As far as weekly miles, it’s common for novice runners to run 20–35 miles a week while training to finish a half marathon and 35–50 miles a week for a marathon. Build up to this mileage slowly to prevent injury; three to five runs a week is sufficient.
Allow Time for Your Body to Adapt to Training
Most running injuries occur from doing too much too soon. It’s essential to allow your body to adapt to the increased volume and intensity over time. For each athlete, this time may be different depending on your experience, but generally, less experienced runners need to build up miles over 6–8 months to do a marathon.
Even for intermediate runners who have experienced a few half marathons, I suggest at least 4–6 months to build up to a full marathon. Follow the 10% rule: increasing total weekly volume no more than 10% each week. If you’re a new runner who has done a few 5K or 10K events and want to do a half marathon, I suggest taking two to three months to allow your body to adapt. This adjustment period helps prevent injuries.
Be Committed and Allow Proper Recovery
During my time coaching, I’ve seen more success with athletes who understand and commit to the training, including recovery time. Training for extended events not only takes more time to run more miles, but also requires more sleep, more time to stretch and foam roll, and taking ice baths. You may need to discipline yourself to get up early to train and will be putting more miles on your shoes more quickly, requiring you to replace them more often. Running in good shoes will help you stay injury-free, but know that each pair will last 300–500 miles at the most.
Listen to Your Body
As your training volume goes up, so does the risk of injury. It’s important to listen to your body. If you’ve been running long enough, you’ve probably heard this phrase before, but what does it mean? Soreness and pain are part of training, but when is it too much? I teach my athletes to ask these questions to differentiate pain/soreness from injury:
Is the pain on one side or both? Is the pain sharp or just a dull ache? Is it getting better or worse over time or during a run? Does the pain come and go?

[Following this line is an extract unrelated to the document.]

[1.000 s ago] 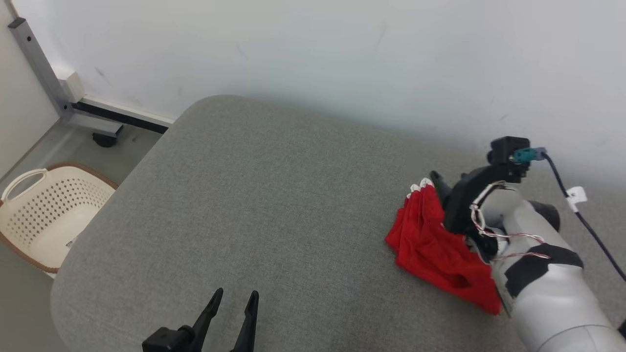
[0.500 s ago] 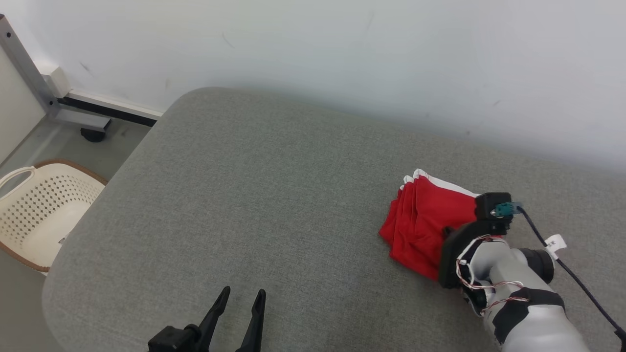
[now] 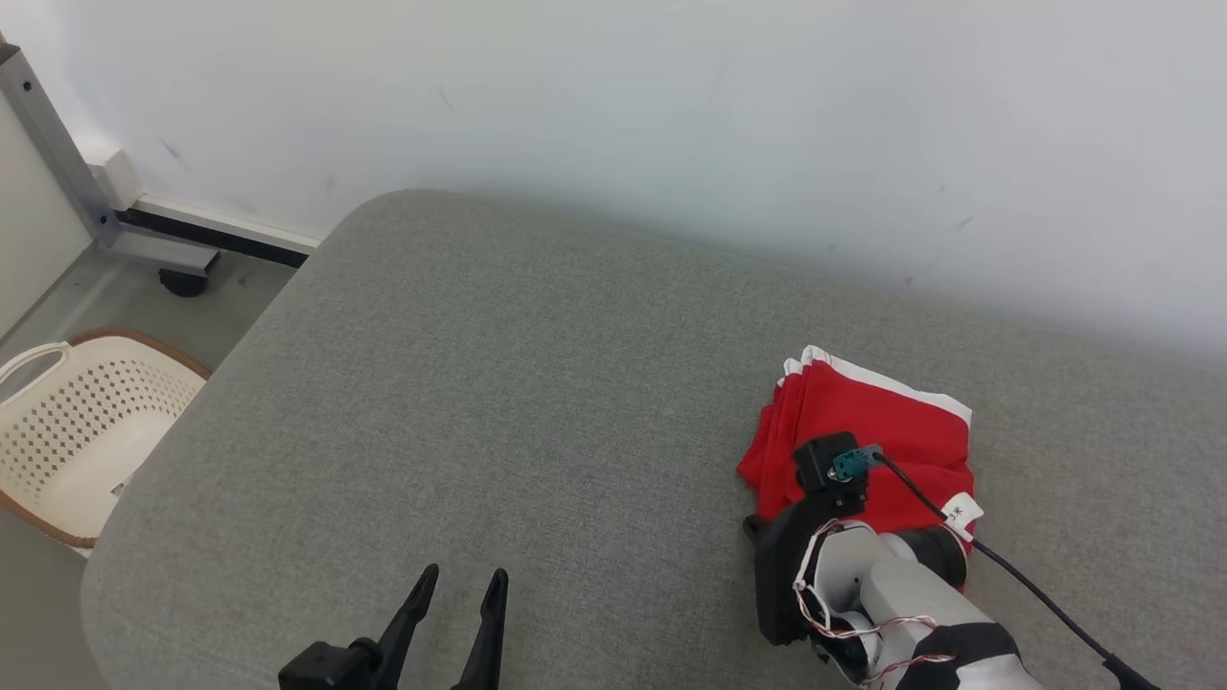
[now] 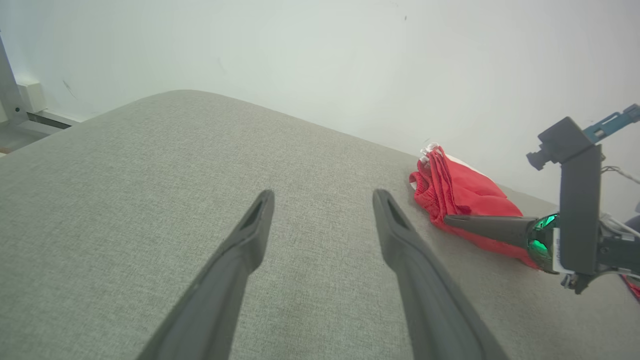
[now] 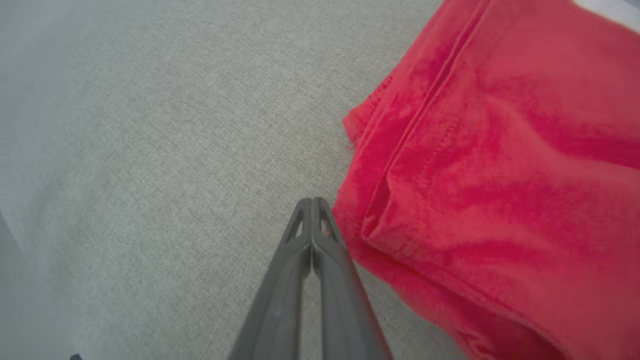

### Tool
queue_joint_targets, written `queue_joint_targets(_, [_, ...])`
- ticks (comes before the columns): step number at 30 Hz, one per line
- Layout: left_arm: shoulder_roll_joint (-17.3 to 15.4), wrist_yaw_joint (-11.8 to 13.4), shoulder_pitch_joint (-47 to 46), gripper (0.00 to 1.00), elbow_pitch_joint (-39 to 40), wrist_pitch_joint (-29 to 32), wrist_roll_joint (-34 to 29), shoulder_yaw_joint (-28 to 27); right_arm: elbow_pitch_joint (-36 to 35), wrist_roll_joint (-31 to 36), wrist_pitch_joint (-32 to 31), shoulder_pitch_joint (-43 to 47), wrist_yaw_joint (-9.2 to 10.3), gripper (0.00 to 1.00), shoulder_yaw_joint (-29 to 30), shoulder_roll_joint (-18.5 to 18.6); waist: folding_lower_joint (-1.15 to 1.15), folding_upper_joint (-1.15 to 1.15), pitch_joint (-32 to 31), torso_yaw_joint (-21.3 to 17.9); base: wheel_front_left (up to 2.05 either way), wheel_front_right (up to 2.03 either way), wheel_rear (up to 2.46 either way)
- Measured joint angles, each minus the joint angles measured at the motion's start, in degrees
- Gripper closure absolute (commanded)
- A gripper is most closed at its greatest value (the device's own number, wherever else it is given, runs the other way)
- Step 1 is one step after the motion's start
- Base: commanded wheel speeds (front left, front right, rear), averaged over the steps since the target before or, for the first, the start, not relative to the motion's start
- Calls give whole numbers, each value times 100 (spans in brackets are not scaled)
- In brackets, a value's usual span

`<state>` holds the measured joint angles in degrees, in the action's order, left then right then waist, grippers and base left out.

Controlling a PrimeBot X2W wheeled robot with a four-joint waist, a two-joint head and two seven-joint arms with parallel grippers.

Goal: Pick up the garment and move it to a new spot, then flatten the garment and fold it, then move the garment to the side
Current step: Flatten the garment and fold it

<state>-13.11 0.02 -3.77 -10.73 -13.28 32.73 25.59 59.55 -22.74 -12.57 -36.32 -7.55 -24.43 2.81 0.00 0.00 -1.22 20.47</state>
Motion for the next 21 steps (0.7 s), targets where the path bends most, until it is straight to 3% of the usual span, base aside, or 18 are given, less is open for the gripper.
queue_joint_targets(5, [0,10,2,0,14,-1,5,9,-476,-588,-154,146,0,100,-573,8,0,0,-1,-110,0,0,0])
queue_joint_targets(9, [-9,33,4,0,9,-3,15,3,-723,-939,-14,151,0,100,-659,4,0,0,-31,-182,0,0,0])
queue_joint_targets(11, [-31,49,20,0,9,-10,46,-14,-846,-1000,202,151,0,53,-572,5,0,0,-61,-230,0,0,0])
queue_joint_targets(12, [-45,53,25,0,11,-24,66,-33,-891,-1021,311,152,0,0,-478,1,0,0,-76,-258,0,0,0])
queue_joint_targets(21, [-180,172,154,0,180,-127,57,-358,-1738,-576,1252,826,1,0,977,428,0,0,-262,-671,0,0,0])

Pain on one side can indicate a muscular imbalance or a potential injury. Often running on busy roads can lead to this and cause injuries, meaning a change of terrain could be needed. If the pain is sharp, sudden, or persists, go to a sports medicine doctor. It’s always a good idea to talk to your doctor about your plans before running or starting a training program. It’s not worth pushing through pain and ending up having a lingering injury that can put you out for months.

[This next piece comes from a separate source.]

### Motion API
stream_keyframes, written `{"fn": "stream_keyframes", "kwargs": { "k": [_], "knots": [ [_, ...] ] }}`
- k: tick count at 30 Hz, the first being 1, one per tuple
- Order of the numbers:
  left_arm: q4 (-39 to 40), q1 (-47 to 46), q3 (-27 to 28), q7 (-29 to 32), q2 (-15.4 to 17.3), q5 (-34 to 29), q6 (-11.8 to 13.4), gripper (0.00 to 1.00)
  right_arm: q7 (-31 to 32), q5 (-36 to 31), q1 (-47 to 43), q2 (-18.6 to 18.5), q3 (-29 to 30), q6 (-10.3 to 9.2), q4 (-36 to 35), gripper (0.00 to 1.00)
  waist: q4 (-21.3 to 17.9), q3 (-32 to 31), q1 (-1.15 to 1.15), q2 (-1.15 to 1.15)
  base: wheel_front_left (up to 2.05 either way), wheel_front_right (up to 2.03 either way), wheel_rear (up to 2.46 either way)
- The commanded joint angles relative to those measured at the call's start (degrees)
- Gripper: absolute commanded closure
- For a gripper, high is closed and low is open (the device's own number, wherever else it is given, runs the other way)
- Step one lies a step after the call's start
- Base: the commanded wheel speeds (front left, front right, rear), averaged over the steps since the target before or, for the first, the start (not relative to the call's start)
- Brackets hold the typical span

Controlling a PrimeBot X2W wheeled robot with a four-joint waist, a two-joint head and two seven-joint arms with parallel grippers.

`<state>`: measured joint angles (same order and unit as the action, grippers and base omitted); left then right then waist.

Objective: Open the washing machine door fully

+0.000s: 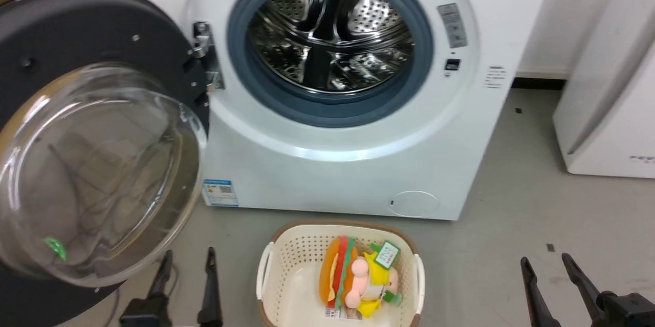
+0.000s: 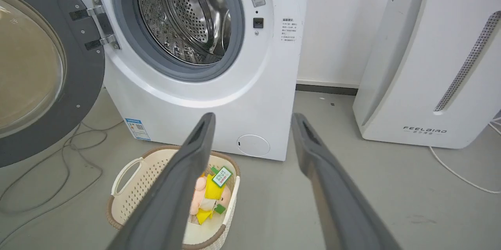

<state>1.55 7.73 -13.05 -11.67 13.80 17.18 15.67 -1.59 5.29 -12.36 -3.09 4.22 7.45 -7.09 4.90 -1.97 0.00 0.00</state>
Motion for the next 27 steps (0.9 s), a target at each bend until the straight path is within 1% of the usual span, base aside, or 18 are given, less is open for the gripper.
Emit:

Photo by Isaac Wendland on Unsplash
Common running injuries include: shin splints, IT band syndrome, plantar fasciitis, tendonitis, runners’ knee (Chondromalacia), and stress fractures. Most of these are overtraining injuries, so do some research and understand the signs and symptoms to avoid these pitfalls. Ease into training properly, and take time off for recovery to avoid most of these.
Find the Right Race
There are many things to consider when choosing a race: the location, cost, and terrain. The factor that impacts training the most is terrain. Most race websites have race route maps and elevation profiles to review. Over the years, I’ve been surprised by how
many runners toe the line, knowing nothing about the race they plan to run. As a coach, the training I provide my athletes reflects conditions they’ll face on race day. If it’s mainly downhill, or hilly, your training should reflect that. If you’re running a trail race versus a road race, you’ll want to do the bulk of your training on trails.

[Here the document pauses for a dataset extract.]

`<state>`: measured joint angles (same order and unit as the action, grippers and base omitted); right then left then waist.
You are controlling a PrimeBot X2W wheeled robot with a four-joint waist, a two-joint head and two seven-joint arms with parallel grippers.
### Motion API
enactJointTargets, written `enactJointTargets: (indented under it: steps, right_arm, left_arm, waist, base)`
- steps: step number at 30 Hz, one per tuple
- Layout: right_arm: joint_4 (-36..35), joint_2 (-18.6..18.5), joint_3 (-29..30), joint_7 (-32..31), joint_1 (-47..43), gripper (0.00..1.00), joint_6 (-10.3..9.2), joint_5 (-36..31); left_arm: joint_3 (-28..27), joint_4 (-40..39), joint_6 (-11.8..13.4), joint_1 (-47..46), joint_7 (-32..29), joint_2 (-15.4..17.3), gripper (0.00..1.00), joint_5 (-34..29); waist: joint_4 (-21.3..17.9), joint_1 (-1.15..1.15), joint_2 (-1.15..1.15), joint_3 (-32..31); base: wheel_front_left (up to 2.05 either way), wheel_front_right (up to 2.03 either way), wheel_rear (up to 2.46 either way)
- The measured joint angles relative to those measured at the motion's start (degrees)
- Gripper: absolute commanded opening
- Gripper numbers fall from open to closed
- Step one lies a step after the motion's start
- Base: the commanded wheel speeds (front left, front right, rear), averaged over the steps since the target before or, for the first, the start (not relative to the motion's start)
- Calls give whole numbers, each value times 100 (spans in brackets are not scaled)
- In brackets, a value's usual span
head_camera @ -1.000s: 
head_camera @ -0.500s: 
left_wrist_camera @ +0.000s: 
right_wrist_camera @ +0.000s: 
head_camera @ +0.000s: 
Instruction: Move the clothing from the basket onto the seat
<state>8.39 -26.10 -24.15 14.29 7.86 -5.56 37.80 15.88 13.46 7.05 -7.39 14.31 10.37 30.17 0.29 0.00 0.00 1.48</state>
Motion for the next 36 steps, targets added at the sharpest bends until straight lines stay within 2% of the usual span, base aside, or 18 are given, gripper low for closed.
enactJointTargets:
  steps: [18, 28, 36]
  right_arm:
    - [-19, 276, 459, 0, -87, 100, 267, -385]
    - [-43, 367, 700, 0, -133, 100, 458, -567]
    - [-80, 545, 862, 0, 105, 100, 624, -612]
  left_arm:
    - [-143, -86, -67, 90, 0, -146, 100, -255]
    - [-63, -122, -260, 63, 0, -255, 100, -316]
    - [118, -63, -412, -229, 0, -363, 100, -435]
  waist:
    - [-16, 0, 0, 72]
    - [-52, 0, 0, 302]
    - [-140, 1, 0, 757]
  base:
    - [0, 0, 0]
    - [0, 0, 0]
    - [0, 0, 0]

If this is your first long-distance event, start with a milder road half or full marathon over a trail event. Generally, trail races are more challenging than road races, requiring different shoes and for you to bring fuel and hydration supplies along.
Hire a Coach
I’ve always preached, “You don’t know what you don’t know.” It’s valuable to have an outside perspective, especially for your first long event like a marathon. Sometimes it’s hard to see what you need in training when you’re fatigued or tired, which often happens as training volume increases. A coach can provide valuable insight, structure, advice, nutrition suggestions, and motivation for their athletes. Coached athletes usually experience less injury and are more likely to achieve their goals.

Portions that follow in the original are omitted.